» What to do:
Throughout the listing that follows, find each line with the word "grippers" and copy it.

» Dataset section:
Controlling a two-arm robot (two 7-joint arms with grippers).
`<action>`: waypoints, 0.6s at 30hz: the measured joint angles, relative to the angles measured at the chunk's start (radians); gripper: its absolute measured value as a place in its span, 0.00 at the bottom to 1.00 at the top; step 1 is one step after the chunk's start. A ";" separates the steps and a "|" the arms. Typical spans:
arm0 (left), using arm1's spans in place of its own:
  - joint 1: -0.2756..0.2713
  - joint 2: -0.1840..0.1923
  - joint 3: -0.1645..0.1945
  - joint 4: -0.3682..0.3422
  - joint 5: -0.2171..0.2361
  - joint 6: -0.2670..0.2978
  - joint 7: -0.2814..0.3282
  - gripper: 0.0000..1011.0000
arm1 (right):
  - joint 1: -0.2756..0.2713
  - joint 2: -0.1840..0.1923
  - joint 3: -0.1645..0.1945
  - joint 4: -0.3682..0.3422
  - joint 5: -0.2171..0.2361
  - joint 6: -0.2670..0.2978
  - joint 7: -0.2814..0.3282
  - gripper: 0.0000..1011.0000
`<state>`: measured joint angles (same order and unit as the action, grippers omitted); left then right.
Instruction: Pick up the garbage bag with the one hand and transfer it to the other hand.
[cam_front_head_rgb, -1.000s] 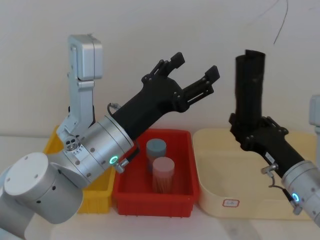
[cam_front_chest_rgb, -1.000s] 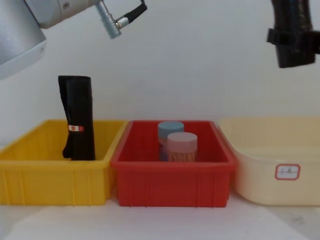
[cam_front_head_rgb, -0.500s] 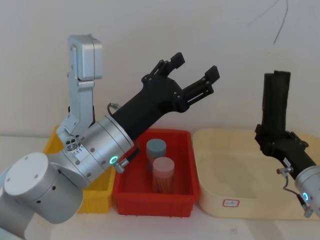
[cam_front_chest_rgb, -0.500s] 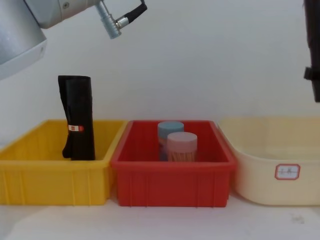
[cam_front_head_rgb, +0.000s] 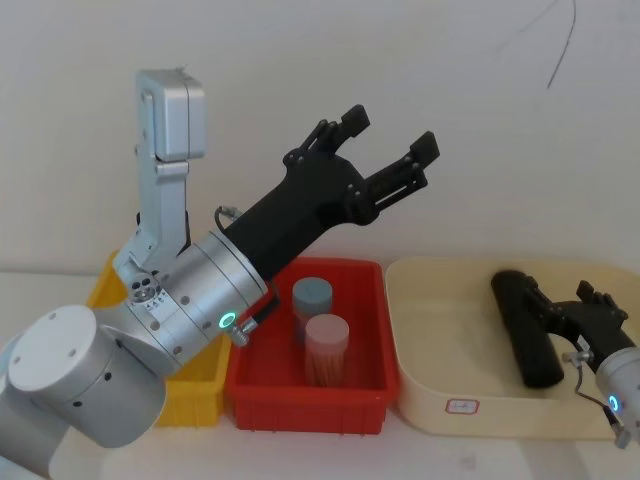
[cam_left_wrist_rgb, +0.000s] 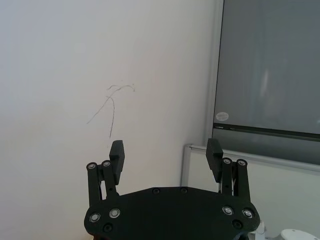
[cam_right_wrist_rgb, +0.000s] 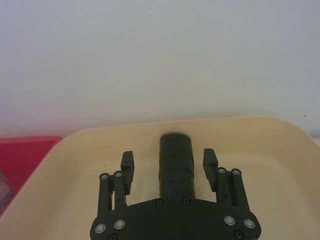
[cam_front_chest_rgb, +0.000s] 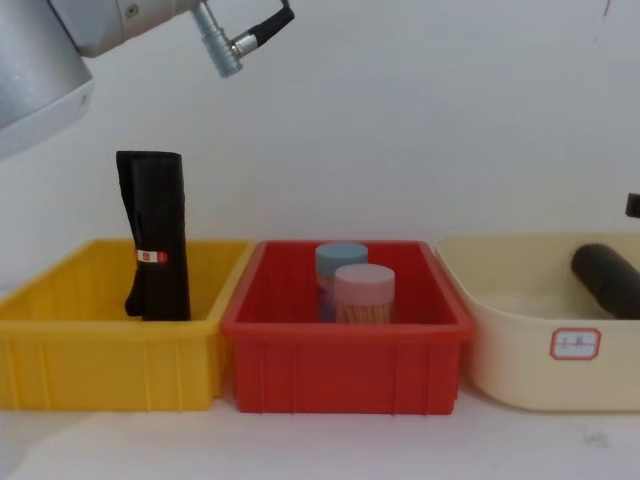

» Exercise result:
Controlling a two-arm robot (two 7-joint arms with grippers).
`<state>`: measured joint angles (same order and unit as the action, grippers omitted); left then right.

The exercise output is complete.